Source data:

..........

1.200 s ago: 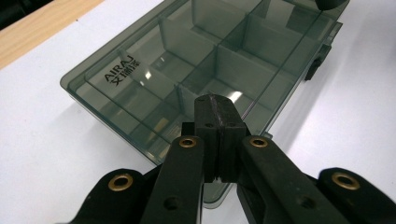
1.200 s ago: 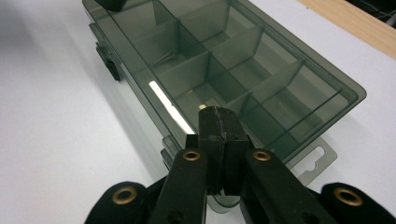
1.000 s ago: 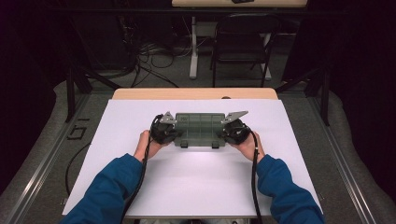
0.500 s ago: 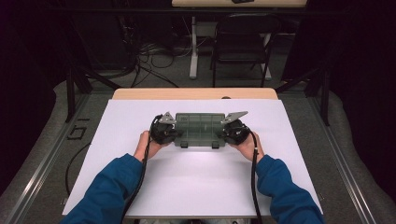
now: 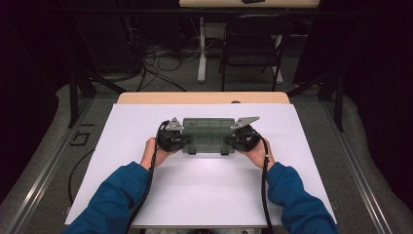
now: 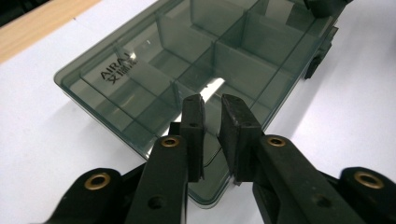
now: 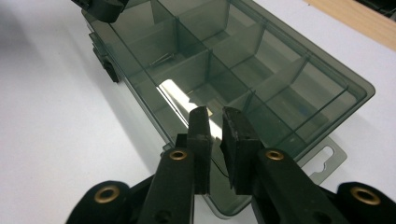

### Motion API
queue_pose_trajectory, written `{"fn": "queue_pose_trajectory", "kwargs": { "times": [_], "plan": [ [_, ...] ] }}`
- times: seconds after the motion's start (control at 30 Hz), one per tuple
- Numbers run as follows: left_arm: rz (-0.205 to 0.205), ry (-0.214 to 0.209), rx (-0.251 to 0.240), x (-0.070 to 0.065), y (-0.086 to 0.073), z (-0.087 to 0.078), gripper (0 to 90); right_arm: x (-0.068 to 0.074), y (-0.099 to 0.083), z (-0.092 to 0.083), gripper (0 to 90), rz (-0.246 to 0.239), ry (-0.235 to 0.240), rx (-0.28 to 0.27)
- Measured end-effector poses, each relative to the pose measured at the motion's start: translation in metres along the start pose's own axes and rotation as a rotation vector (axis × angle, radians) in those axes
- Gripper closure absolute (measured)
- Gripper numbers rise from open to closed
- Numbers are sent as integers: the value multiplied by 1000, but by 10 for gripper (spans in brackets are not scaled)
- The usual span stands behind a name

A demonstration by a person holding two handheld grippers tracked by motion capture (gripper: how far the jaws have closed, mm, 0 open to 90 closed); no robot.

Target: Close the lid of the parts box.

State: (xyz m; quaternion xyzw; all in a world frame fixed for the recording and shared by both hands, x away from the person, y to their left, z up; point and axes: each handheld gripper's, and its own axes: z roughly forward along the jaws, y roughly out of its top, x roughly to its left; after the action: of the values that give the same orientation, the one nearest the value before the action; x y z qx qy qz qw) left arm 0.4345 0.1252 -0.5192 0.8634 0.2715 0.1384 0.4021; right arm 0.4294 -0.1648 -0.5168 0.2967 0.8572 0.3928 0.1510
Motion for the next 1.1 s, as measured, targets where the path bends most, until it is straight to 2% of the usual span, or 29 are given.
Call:
{"fn": "queue_pose_trajectory", "kwargs": {
  "times": [0.1, 0.2, 0.4, 0.57, 0.77, 0.87, 1.1],
  "plan": [
    [-9, 8, -12, 0, 1, -5, 680, 3, 2, -2, 741, -6, -4, -17],
    [-19, 25, -26, -1, 0, -9, 540, 5, 5, -6, 644, -6, -17, -36],
    [-26, 47, -107, -4, 1, -25, 350, 11, 7, -18, 414, 4, -43, -87],
    [-38, 62, -156, -8, -1, -38, 171, 14, 7, -30, 275, 9, -46, -137],
    [-38, 73, -184, -16, -6, -49, 61, 20, 5, -40, 173, 5, -46, -170],
    [-38, 76, -185, -20, -8, -53, 20, 23, 4, -44, 151, 4, -44, -193],
    [-28, 76, -214, -30, -14, -62, 1, 32, -2, -56, 110, -6, -49, -230]
  ]
}}
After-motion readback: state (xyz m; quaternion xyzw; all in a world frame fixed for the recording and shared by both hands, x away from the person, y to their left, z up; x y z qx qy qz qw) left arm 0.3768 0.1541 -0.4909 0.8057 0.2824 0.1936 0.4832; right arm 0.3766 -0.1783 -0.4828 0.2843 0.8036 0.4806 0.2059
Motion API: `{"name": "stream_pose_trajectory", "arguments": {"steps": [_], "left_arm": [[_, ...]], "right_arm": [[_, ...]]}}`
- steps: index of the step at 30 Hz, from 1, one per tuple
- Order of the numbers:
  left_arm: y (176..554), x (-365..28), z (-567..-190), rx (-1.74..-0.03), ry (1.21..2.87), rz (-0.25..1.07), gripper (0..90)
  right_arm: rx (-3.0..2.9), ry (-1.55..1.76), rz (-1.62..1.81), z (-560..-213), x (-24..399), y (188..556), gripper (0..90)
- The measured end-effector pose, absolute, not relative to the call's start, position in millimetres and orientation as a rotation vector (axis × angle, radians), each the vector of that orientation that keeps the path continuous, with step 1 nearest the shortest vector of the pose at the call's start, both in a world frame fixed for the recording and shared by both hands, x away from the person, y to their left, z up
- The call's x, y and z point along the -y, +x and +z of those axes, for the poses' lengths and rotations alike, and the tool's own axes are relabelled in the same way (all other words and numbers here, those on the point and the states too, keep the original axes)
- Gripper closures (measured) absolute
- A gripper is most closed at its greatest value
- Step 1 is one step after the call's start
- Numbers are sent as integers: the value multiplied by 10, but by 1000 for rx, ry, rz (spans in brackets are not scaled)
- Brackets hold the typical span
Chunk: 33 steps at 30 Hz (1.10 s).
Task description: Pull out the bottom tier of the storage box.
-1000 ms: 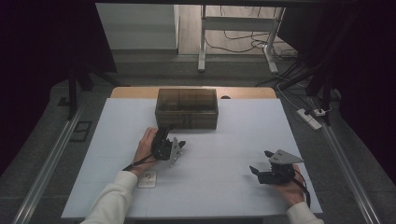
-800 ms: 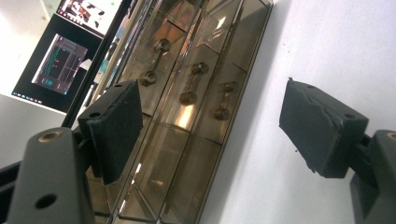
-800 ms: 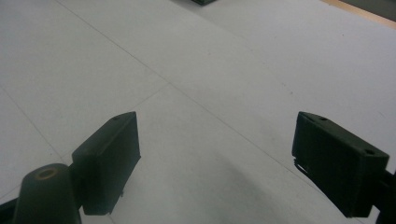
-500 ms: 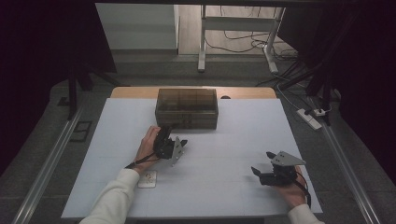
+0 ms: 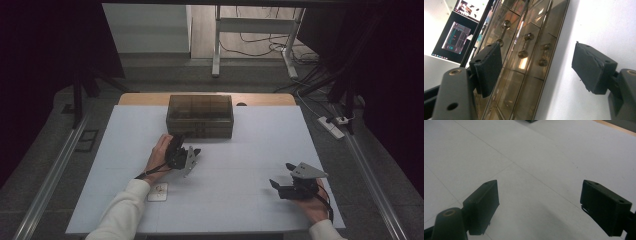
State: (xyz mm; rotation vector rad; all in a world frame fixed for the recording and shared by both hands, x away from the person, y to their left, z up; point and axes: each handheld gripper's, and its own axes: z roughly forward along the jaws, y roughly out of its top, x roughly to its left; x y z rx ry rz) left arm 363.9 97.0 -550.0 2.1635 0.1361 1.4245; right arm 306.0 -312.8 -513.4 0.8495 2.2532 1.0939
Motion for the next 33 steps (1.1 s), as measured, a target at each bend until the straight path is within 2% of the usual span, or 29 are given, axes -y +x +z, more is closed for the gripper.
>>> {"name": "stream_pose_trajectory", "arguments": {"steps": [33], "left_arm": [[3758,-963,-5605,-110,2184,1436,260]], "right_arm": [[-2258,850,1079,-5145,3129,3064,150]]}}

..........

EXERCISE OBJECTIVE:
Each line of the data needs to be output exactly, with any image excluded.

EXPECTED OUTPUT:
1.200 s ago: 
1.200 s ago: 
1.000 s ago: 
0.500 s ago: 
now: 
now: 
now: 

### Motion API
queue_pose_trajectory, written `{"fn": "queue_pose_trajectory", "kwargs": { "times": [_], "plan": [ [_, ...] ] }}`
- times: seconds after the motion's start (control at 30 Hz), one per tuple
- Numbers run as follows: left_arm: rz (-0.205 to 0.205), ry (-0.214 to 0.209), rx (-0.251 to 0.240), x (-0.070 to 0.065), y (-0.086 to 0.073), z (-0.087 to 0.078), gripper (0 to 90); right_arm: x (-0.068 to 0.074), y (-0.099 to 0.083), z (-0.092 to 0.083), gripper (0 to 90), rz (-0.246 to 0.239), ry (-0.235 to 0.240), rx (-0.28 to 0.27)
- Measured end-effector poses, each relative to the pose measured at the motion's start: translation in metres along the start pose's own axes and rotation as a rotation vector (axis × angle, radians) in those axes
- Gripper closure absolute (measured)
- Gripper numbers rise from open to closed
- Numbers are sent as integers: the value multiplied by 1000, but by 10 for gripper (spans in brackets are not scaled)
- The usual span stands behind a name

A demonstration by a person holding two handheld grippers tracked by motion capture (gripper: how far the jaws have closed, mm, 0 open to 90 closed); no robot.

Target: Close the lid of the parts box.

State: (xyz m; quaternion xyzw; all in a world frame fixed for the recording and shared by both hands, x away from the person, y to their left, z up; point and axes: each handheld gripper's, and its own axes: z roughly forward along the jaws, y roughly out of its top, x roughly to its left; after the action: of the values that give the same orientation, the one nearest the value before the action; x y z qx qy qz qw) left arm 0.4345 0.1252 -0.5192 0.8634 0.2715 0.1384 0.4021; right arm 0.4294 -0.1648 -0.5168 0.2967 0.8572 0.3928 0.1510
Motion for the next 1.1 s, as measured, targets where the path bends most, until it is straight to 2% of the usual span, or 29 are given.
Call:
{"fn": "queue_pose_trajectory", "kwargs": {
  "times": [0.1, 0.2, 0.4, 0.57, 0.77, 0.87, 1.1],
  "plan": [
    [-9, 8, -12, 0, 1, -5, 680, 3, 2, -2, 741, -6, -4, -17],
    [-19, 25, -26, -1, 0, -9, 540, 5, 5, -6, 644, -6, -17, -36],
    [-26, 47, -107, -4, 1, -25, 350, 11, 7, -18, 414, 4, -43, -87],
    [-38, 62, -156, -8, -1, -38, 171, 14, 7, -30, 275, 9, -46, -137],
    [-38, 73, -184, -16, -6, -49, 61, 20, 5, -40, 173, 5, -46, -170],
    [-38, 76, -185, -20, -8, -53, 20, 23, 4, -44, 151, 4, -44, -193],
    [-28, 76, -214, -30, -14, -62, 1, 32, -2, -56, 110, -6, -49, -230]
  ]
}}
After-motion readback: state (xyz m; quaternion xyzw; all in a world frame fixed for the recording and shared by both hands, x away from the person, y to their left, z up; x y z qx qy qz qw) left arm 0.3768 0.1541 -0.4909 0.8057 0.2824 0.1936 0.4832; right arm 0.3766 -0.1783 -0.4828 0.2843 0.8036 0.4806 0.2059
Motion API: `{"name": "stream_pose_trajectory", "arguments": {"steps": [_], "left_arm": [[_, ...]], "right_arm": [[_, ...]]}}`
- steps: index of the step at 30 Hz, from 1, one per tuple
- Order of the numbers:
  left_arm: y (176..554), x (-365..28), z (-567..-190), rx (-1.74..-0.03), ry (1.21..2.87), rz (-0.25..1.07), gripper (0..90)
  right_arm: rx (-3.0..2.9), ry (-1.55..1.76), rz (-1.62..1.81), z (-560..-213), x (-24..399), y (188..556), gripper (0..90)
- The measured end-effector pose, absolute, not relative to the call's start, position in millimetres and orientation as a rotation vector (axis × angle, radians), each the vector of that orientation that keeps the path continuous, with step 1 nearest the shortest vector of the pose at the call's start, both in a world frame fixed for the recording and shared by both hands, x away from the person, y to their left, z up
- The call's x, y and z point along the -y, +x and +z of those axes, for the poses' lengths and rotations alike, and the tool's own axes are relabelled in the same way (all other words and numbers here, those on the point and the states too, keep the original axes)
- Gripper closures (measured) absolute
- A gripper is most closed at its greatest value
- Step 1 is one step after the call's start
- Numbers are sent as integers: the value multiplied by 10, but by 1000 for rx, ry, rz (spans in brackets are not scaled)
- Brackets hold the typical span
Chunk: 33 steps at 30 Hz (1.10 s).
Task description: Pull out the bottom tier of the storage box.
-1000 ms: 
-800 ms: 
-800 ms: 
-500 ms: 
+0 ms: 
State: (xyz mm; rotation vector rad; all in a world frame fixed for the recording and shared by both hands, x away from the person, y to their left, z up; point and axes: each handheld gripper's, and its own axes: z roughly forward along the jaws, y roughly out of its top, x roughly to its left; x y z rx ry rz) left arm 363.9 97.0 -550.0 2.1635 0.1361 1.4245; right arm 306.0 -312.8 -513.4 0.8495 2.2532 1.0939
Motion for the next 33 steps (1.1 s), as measured, a target at each bend until the straight path is within 2% of the usual span, or 29 are given, axes -y +x +z, more is closed for the gripper.
>>> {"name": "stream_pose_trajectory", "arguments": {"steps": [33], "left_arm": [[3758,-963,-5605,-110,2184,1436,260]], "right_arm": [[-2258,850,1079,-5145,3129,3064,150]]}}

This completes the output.